--- Problem to solve ---
Work out how many lines of the material below contain the word "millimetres", then write that number alone.

--- Data in this exercise ---
[Start of Attachment]
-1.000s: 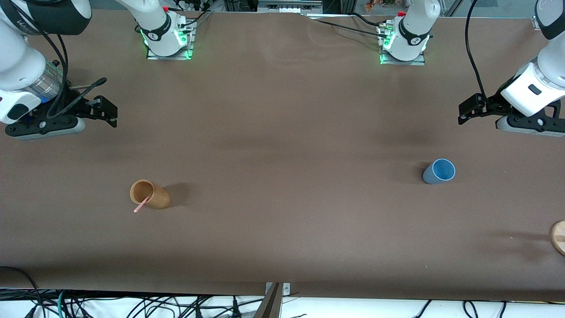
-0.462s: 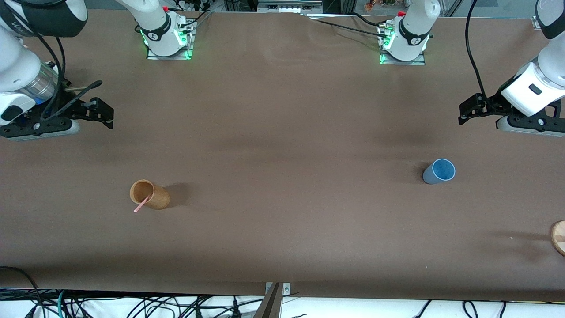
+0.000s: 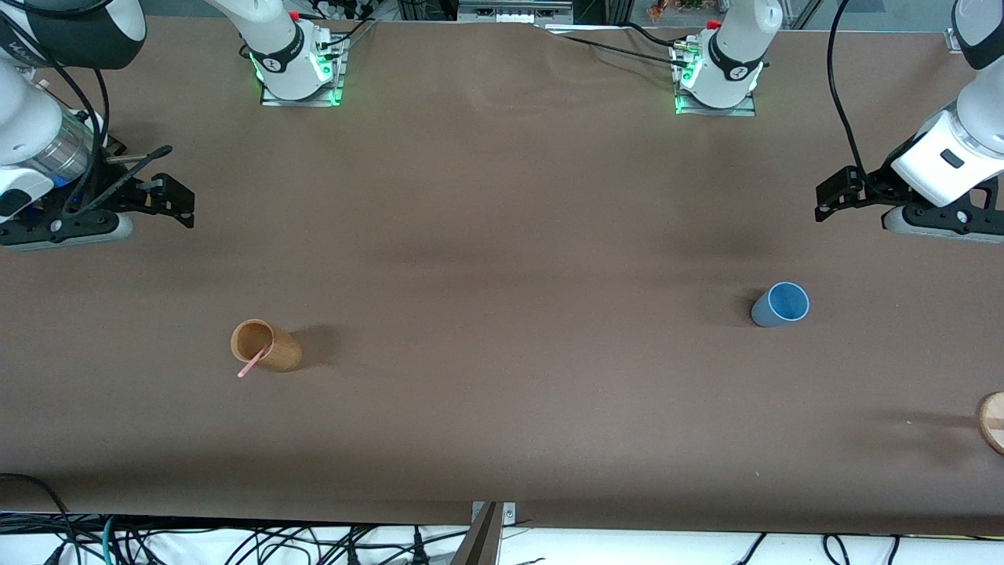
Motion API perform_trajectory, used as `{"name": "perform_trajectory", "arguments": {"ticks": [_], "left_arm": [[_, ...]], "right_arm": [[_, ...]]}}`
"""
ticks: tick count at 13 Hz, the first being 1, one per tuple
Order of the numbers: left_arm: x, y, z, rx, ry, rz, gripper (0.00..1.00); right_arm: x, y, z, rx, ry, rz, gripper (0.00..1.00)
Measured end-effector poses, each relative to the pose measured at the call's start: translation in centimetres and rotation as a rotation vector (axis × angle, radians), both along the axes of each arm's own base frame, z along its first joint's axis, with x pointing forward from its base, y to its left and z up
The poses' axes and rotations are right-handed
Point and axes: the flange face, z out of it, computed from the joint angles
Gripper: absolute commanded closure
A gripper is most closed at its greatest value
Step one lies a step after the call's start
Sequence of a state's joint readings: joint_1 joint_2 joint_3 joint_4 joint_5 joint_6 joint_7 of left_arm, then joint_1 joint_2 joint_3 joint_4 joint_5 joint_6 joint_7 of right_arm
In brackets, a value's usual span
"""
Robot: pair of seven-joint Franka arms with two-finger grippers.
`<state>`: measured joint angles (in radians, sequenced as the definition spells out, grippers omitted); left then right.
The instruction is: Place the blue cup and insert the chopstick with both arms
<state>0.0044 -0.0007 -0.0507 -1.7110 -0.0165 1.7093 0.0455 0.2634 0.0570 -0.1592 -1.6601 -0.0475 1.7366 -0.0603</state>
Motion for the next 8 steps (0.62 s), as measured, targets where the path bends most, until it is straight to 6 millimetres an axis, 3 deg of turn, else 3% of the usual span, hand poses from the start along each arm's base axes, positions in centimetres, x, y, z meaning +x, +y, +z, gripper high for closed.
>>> {"name": "perform_trajectory", "arguments": {"ticks": [8], "left_arm": [[0.1,0.0,-0.22,0.0,0.004,0.0,0.0]], "right_arm": [[-0.28,-0.19,0.13,-0.002,0.018,-0.003,0.0]]}}
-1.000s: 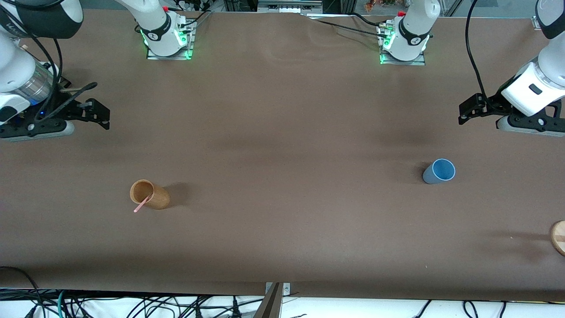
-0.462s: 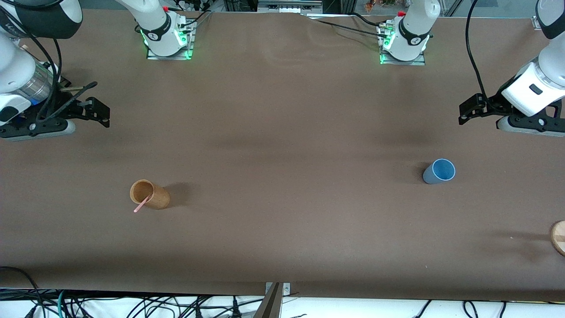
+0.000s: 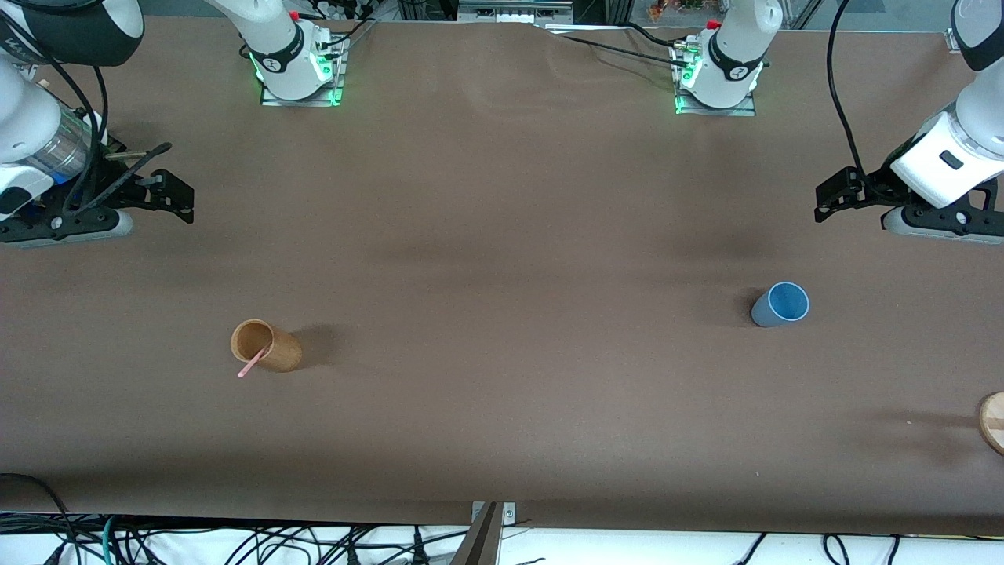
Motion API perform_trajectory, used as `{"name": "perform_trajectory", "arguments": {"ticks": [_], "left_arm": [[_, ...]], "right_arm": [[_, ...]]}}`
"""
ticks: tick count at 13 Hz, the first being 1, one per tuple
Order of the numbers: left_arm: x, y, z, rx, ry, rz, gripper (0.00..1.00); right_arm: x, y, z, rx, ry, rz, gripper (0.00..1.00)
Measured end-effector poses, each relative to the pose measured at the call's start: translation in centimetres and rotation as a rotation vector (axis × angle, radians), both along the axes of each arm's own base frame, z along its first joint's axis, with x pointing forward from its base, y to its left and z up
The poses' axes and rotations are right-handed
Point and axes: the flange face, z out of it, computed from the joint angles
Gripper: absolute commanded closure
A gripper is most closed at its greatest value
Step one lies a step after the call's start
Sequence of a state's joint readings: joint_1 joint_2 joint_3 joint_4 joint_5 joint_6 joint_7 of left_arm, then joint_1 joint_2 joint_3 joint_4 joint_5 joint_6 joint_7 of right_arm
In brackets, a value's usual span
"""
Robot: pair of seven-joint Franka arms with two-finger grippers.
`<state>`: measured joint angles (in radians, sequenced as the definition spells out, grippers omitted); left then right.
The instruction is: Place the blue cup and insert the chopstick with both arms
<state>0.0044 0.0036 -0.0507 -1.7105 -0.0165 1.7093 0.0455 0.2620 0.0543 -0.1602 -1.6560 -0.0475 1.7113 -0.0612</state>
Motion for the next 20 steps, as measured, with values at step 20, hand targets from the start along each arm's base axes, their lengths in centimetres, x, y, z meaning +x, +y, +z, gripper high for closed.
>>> {"name": "perform_trajectory", "arguments": {"ticks": [20], "left_arm": [[0.6,0.0,-0.2,-0.001,0.002,0.001,0.0]], "right_arm": [[0.3,0.5,-1.8,0.008,0.006,0.033,0.0]]}}
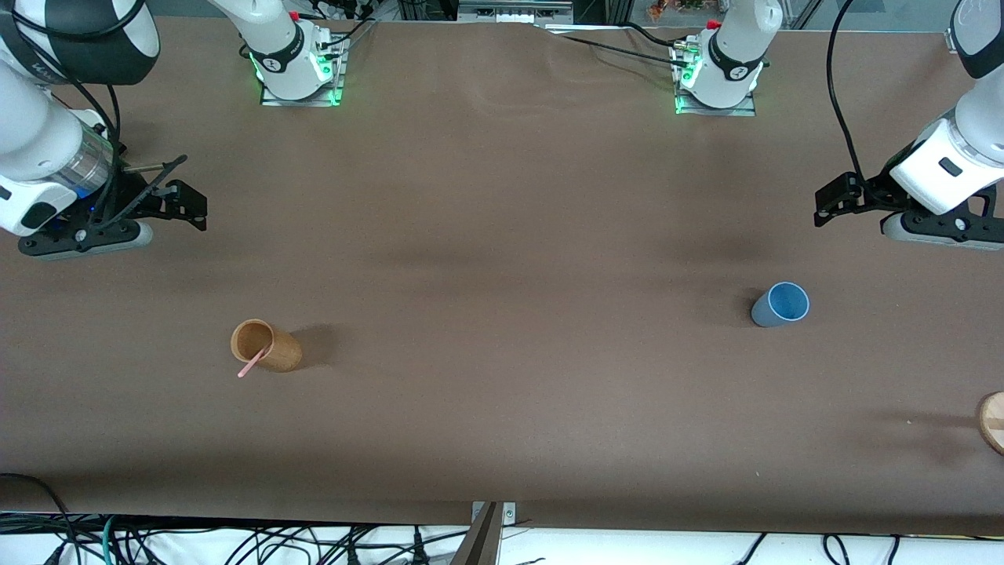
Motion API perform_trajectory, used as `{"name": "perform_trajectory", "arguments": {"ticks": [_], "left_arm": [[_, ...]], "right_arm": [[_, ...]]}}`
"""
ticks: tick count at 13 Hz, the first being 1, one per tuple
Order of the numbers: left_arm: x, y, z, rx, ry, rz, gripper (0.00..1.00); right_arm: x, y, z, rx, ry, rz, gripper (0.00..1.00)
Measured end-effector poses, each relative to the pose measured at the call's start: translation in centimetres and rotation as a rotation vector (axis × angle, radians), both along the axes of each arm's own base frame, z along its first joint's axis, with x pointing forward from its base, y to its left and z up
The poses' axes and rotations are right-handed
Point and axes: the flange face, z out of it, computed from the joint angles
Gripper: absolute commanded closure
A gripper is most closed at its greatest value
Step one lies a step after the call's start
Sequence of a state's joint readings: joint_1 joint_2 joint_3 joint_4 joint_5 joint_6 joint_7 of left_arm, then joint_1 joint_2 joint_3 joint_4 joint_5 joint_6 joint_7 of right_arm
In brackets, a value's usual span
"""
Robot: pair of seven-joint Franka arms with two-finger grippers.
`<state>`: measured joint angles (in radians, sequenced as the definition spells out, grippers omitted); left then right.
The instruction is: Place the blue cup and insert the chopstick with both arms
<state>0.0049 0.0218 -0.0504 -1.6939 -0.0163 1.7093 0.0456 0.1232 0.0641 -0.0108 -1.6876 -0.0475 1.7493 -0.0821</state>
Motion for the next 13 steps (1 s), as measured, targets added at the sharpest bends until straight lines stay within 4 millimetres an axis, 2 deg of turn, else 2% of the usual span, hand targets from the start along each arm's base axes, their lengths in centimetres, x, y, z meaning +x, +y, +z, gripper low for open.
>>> {"name": "perform_trajectory", "arguments": {"ticks": [4,13], "left_arm": [[0.02,0.09,-0.03,0.0,0.001,0.002,0.0],[0.02,0.11,-0.03,0.0,0.001,0.002,0.0]], "right_arm": [[-0.87,-0.12,1.24,0.0,0.005,0.005,0.0],[-0.89,-0.07,1.25,0.0,0.007,0.025,0.0]]}}
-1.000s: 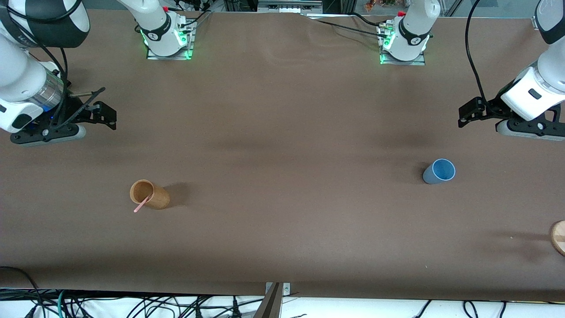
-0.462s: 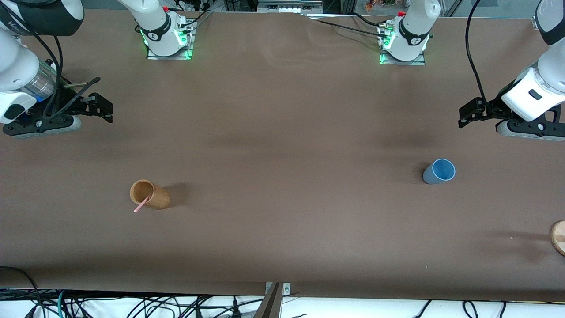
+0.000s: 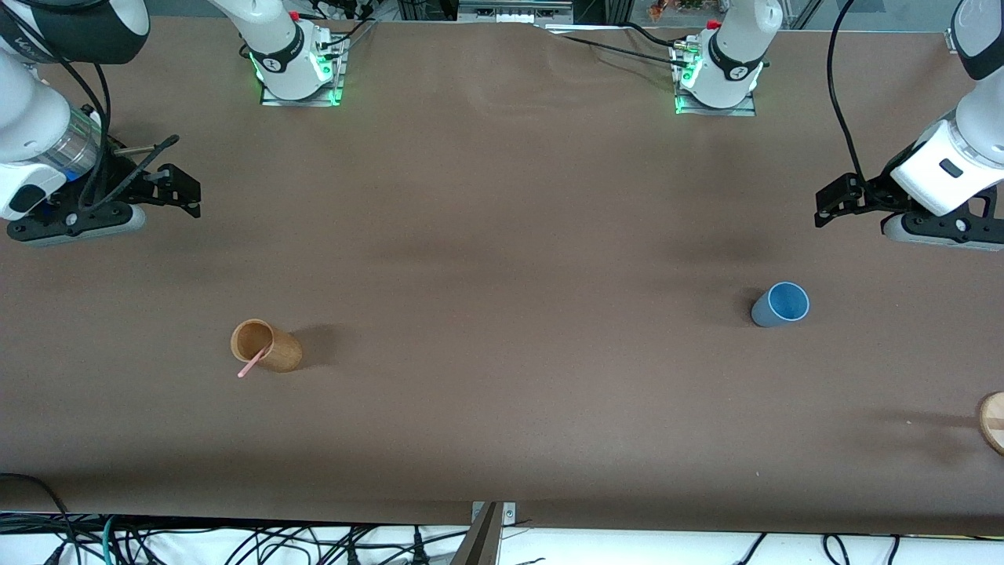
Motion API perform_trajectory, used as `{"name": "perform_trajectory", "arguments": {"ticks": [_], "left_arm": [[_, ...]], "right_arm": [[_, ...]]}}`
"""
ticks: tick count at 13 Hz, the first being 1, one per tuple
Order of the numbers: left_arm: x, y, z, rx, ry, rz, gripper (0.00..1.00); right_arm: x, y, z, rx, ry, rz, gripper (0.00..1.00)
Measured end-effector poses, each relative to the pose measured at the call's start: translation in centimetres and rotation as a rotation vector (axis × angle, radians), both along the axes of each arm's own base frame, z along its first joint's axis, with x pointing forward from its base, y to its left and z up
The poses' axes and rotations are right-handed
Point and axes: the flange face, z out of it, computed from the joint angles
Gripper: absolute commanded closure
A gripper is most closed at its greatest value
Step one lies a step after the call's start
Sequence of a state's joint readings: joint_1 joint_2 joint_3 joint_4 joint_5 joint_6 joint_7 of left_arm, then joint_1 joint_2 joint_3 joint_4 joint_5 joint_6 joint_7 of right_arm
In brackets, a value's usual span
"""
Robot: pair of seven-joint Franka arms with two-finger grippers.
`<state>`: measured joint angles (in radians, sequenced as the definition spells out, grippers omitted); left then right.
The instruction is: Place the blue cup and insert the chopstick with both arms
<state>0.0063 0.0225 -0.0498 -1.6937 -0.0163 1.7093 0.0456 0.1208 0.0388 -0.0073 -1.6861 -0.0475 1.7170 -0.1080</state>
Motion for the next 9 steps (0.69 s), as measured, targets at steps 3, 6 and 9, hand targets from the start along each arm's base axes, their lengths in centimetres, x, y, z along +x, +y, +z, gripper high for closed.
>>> {"name": "perform_trajectory", "arguments": {"ticks": [3,6,9], "left_arm": [[0.0,0.0,0.0,0.0,0.0,0.0,0.0],[0.0,0.0,-0.2,0.0,0.004,0.0,0.0],[0.7,0.7,-2.0,0.0,0.04,0.013,0.0]], "right_arm": [[0.1,0.0,-0.1,0.0,0.0,0.002,0.0],[1.5,0.2,-2.2,0.004,-0.031,0.015,0.01],[4.9,0.6,-8.0,0.01,-0.08,0.042,0.01]]}}
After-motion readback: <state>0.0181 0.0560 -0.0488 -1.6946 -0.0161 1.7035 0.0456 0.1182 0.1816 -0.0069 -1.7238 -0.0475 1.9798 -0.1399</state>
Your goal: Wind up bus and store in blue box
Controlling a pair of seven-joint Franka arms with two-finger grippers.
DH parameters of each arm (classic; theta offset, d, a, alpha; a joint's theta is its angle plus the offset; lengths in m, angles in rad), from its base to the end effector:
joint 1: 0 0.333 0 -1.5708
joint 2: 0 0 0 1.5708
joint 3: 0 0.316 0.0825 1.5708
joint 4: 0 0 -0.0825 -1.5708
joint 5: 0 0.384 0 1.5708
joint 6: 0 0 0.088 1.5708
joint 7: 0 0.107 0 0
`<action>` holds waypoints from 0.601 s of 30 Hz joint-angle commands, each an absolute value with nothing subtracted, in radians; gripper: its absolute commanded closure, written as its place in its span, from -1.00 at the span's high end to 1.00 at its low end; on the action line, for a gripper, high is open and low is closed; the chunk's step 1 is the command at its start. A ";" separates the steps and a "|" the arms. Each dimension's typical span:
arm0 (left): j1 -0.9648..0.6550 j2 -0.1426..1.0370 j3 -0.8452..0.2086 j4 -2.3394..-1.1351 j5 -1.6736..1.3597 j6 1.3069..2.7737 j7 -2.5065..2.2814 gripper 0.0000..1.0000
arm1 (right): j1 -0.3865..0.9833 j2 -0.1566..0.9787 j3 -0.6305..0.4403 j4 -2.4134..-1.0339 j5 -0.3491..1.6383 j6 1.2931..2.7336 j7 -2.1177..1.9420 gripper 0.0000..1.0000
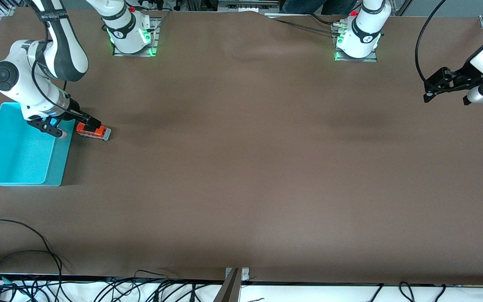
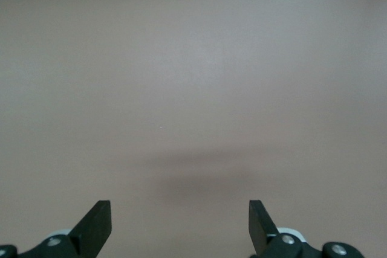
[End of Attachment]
--- Exercise response ---
2